I aimed my burner and then paused and lowered it to the ground. “Are you sure this is right?”

“Again with the moralizing? There is no judgment, just death followed by an everlasting nothing. Once you realize that it all gets easier. Worked for me.”

“I just don’t know.”

“Look, if God’s real then let me take the blame.”

“How do you mean?”

“Like this,” he said, jerking the homeless man to his knees and slapping the man’s chin until they were both staring into the sky.

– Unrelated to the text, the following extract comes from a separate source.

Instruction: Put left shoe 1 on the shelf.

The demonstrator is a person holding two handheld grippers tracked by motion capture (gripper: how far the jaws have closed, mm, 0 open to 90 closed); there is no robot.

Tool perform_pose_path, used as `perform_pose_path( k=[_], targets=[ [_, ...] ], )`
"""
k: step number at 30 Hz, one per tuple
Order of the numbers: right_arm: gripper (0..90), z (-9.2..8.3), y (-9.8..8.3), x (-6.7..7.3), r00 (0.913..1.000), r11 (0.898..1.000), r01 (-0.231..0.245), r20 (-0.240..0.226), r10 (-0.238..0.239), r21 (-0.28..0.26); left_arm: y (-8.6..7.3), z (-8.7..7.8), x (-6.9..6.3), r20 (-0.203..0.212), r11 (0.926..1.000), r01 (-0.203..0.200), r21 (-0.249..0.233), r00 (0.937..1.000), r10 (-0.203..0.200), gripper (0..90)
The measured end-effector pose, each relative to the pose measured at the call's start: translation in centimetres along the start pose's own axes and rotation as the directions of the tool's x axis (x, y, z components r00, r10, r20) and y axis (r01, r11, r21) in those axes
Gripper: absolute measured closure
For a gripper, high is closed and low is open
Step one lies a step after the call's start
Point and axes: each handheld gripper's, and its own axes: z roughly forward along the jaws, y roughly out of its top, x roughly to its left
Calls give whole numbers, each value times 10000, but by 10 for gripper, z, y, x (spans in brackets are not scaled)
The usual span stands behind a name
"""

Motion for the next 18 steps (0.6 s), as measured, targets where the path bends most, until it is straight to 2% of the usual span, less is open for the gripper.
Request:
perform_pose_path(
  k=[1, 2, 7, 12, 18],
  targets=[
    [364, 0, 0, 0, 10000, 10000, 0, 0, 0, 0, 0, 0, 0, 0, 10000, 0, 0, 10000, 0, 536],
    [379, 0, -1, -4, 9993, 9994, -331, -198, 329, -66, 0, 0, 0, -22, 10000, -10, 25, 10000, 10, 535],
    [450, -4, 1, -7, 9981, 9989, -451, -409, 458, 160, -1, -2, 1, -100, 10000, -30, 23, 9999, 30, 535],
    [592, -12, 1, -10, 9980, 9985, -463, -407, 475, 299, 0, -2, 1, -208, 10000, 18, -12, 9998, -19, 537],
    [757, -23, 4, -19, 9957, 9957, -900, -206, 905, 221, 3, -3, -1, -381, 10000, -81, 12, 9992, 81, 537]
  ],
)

He pointed his burner up and let off a stream of fire.

“Hey up there, it’s me Thomas! If you’re real, turn this fire into snow. Do it and I’ll let this guy live. Otherwise, I kill him.” The fire persisted, falling like rain, dotting the pavement in little white drops of plasma. “See?”

“Yeah,” I lied, but really my attention was drawn to the man. For a moment, I thought I saw the terror on his face gilded by a hopeful light, as if he’d actually expected the miracle to happen. To be honest, I almost expected it too.

“Let’s get this done,” Thomas said, taking a few steps back.

“Right,” I said to Thomas, and to the man I whispered, “I’m sorry.”


Our speakers beeped, indicating an update in our queue. This time, Dispatch sent us to the Green Zone for a project by the name of Mackie. He was a rental service manager. For ten years he did good business, until the Green Zone market dried up and the company was put to pasture. He’d lived on welfare with his sons for eight months, but that was one too many according to the powers that be.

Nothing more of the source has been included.